La Corte di appello di Brescia, giudicando in sede di rinvio, riformava parzialmente la sentenza del Tribunale di Bergamo, riqualificando il reato originariamente ascritto (dichiarazione fraudolenta mediante uso di fatture per operazioni inesistenti ex art. 2 d.lgs. n. 74/2000), come dichiarazione infedele ai sensi dell’art. 4 d.lgs. 74/2000.

 

Il ricorso per cassazione, il giudizio di legittimità e il principio di diritto

La difesa del giudicabile proponeva ricorso per cassazione avverso la decisione resa dalla Corte distrettuale in funzione di giudice del rinvio.

Il ricorrente deduceva, con un unico motivo di gravame, violazione di legge e vizio di motivazione in ordine al superamento delle soglie di punibilità del reato di dichiarazione infedele con riferimento all’imposta diretta evasa, non essendo stati computati i costi che, seppur relativi ad operazioni soggettivamente inesistenti, erano stati effettivamente sostenuti dall’impresa.

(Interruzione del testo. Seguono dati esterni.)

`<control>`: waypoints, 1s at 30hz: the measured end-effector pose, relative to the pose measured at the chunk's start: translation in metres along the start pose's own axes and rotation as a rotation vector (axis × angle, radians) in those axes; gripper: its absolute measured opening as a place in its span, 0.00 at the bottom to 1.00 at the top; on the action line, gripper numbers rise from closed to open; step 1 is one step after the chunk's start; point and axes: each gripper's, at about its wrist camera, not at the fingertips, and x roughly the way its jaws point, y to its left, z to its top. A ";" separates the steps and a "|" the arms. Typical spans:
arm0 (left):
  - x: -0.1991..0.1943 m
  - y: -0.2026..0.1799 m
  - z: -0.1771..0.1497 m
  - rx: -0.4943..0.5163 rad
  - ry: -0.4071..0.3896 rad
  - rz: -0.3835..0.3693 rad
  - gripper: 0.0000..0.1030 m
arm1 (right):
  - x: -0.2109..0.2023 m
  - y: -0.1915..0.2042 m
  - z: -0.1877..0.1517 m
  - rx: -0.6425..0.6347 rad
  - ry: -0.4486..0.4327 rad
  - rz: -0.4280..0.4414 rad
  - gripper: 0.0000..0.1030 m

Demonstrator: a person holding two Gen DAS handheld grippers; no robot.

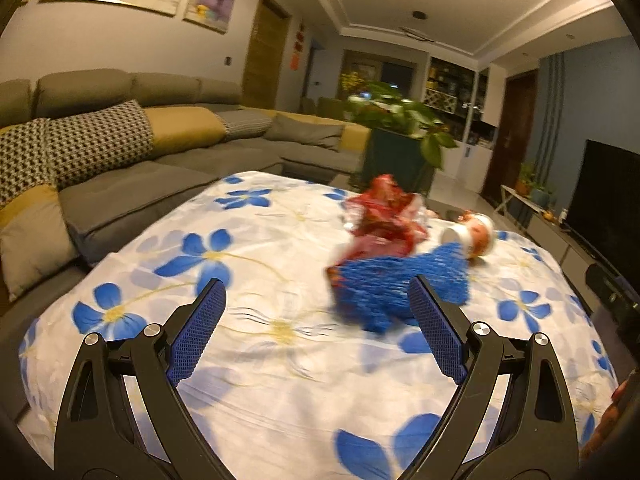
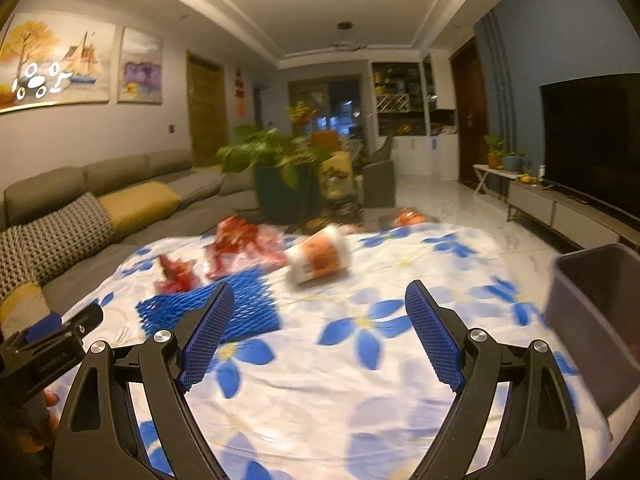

La Suprema Corte  ha annullato la sentenza impugnata per essere  il reato estinto per intervenuta prescrizione.

Di seguito si riportano i passaggi più significativi tratti dalla trama argomentativa della pronuncia in commento:

“Secondo quanto precisato dalla giurisprudenza di legittimità, con riferimento all’IVA non assume rilievo che ci si trovi in presenza di operazioni ‘solo’ soggettivamente inesistenti perché l’indicazione di un soggetto diverso da quello che ha effettuato la fornitura non è infatti circostanza indifferente ai fini dell’iva, dal momento che la qualità dei venditore può incidere sulla misura dell’aliquota e, conseguentemente, sull’entità dell’imposta che l’acquirente può legittimamente detrarre, fondandosi il sistema dell’Iva sul presupposto che tale imposta sia versata a chi ha eseguito prestazioni imponibili, non entrando nel conteggio del dare ed avere ai fini Iva le fatture emesse da chi non è stato controparte nel rapporto relativo alle operazioni fatturate, per cui esporre dati fittizi anche solo soggettivamente significa creare le premesse per un rimborso al quale non si ha diritto (cfr. Sez. 3, n. 6935 del 23/11/2017, dep. 2018, Rv. 272814 e Sez. 3, n. 10394 del 14/01/2010, Rv. 246327).

Per le imposte dirette, invece, assume rilievo la sola inesistenza oggettiva delle prestazioni indicate nelle fatture, ovvero quella relativa alla diversità, totale o parziale, tra costi indicati e costi sostenuti. Tanto implica che i costi realmente sostenuti devono essere considerati ai fini dell’accertamento del reato di cui alla lett. b) dell’art. 4 d.lgs. n. 74/2000.

Sul punto la Corte di appello ha considerato l’intero ammontare dei costi indicati in dichiarazione come fittizi, e pertanto ritenuto superata la soglia del dieci per cento degli elementi attivi indicati in dichiarazione. Ciò ha fatto, tuttavia, senza dare conto delle emergenze probatorie in base alle quali ha affermato che tutti i costi erano fittizi, nonostante il tema fosse stato specificamente devoluto sia con il motivo che lamentava la mancata analisi delle varie voci di costo sia con quello che censurava l’entità della pena inflitta sul presupposto che si sarebbe trattato di fittizietà soggettiva e non di fittizietà oggettiva. Di qui la non manifesta infondatezza del ricorso”.